> Work to be completed: Every line holding the string "mask" should be copied out of the listing.

> Exercise data:
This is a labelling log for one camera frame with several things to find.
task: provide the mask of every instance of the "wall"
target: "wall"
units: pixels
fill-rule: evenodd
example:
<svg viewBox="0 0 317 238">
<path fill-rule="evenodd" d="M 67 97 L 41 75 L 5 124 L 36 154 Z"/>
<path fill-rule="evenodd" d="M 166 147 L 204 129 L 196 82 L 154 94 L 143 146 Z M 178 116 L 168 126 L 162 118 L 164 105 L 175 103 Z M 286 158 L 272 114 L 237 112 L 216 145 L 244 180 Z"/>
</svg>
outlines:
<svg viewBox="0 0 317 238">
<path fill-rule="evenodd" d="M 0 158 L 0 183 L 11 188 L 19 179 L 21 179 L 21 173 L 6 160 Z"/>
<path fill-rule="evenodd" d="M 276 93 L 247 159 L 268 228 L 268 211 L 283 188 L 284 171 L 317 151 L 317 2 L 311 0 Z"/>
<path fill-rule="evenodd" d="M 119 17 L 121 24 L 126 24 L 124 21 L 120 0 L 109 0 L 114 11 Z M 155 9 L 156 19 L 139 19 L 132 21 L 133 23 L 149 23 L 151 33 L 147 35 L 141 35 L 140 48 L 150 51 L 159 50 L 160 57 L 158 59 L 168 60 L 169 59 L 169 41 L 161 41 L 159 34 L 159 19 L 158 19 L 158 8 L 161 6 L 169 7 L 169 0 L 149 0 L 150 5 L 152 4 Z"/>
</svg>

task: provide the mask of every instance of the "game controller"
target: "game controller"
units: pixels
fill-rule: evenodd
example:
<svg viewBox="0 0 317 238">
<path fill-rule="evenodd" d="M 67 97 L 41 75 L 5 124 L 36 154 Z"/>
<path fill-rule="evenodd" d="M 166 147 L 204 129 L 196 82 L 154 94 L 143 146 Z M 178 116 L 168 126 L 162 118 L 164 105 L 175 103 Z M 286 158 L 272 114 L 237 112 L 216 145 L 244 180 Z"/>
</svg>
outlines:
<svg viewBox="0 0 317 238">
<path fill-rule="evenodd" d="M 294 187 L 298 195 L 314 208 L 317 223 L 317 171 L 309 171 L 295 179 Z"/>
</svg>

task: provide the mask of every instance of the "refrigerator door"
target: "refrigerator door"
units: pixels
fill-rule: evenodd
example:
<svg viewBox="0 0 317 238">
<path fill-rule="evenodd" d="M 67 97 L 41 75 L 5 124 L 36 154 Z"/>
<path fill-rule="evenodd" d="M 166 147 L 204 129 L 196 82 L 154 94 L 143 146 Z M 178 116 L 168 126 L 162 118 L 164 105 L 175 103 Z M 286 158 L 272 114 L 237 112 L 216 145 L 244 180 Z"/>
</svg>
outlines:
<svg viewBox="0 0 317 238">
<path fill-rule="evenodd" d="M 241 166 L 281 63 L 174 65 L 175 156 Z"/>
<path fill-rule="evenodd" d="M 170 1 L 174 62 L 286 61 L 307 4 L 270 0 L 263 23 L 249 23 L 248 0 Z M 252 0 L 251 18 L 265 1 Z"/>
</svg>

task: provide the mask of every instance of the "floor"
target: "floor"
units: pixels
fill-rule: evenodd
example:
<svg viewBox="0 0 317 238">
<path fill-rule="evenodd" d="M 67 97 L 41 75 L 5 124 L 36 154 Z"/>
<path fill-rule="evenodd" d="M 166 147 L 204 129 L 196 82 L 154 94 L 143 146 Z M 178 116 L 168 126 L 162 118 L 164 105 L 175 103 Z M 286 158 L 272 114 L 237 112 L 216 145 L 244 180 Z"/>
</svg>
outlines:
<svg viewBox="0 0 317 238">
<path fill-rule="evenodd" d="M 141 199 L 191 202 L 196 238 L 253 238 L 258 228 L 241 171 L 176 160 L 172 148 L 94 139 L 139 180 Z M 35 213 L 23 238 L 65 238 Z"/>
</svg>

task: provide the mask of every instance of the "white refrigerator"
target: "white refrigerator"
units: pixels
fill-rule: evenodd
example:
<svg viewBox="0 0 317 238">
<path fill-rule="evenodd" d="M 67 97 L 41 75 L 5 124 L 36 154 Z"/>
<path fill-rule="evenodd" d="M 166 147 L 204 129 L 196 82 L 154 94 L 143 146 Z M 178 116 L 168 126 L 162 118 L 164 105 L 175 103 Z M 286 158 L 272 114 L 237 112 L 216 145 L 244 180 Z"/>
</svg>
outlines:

> Task solution:
task: provide the mask of every instance of the "wall"
task: provide the mask of every instance of the "game controller"
task: provide the mask of every instance of the "refrigerator door"
task: provide the mask of every instance of the "floor"
task: provide the mask of every instance of the "white refrigerator"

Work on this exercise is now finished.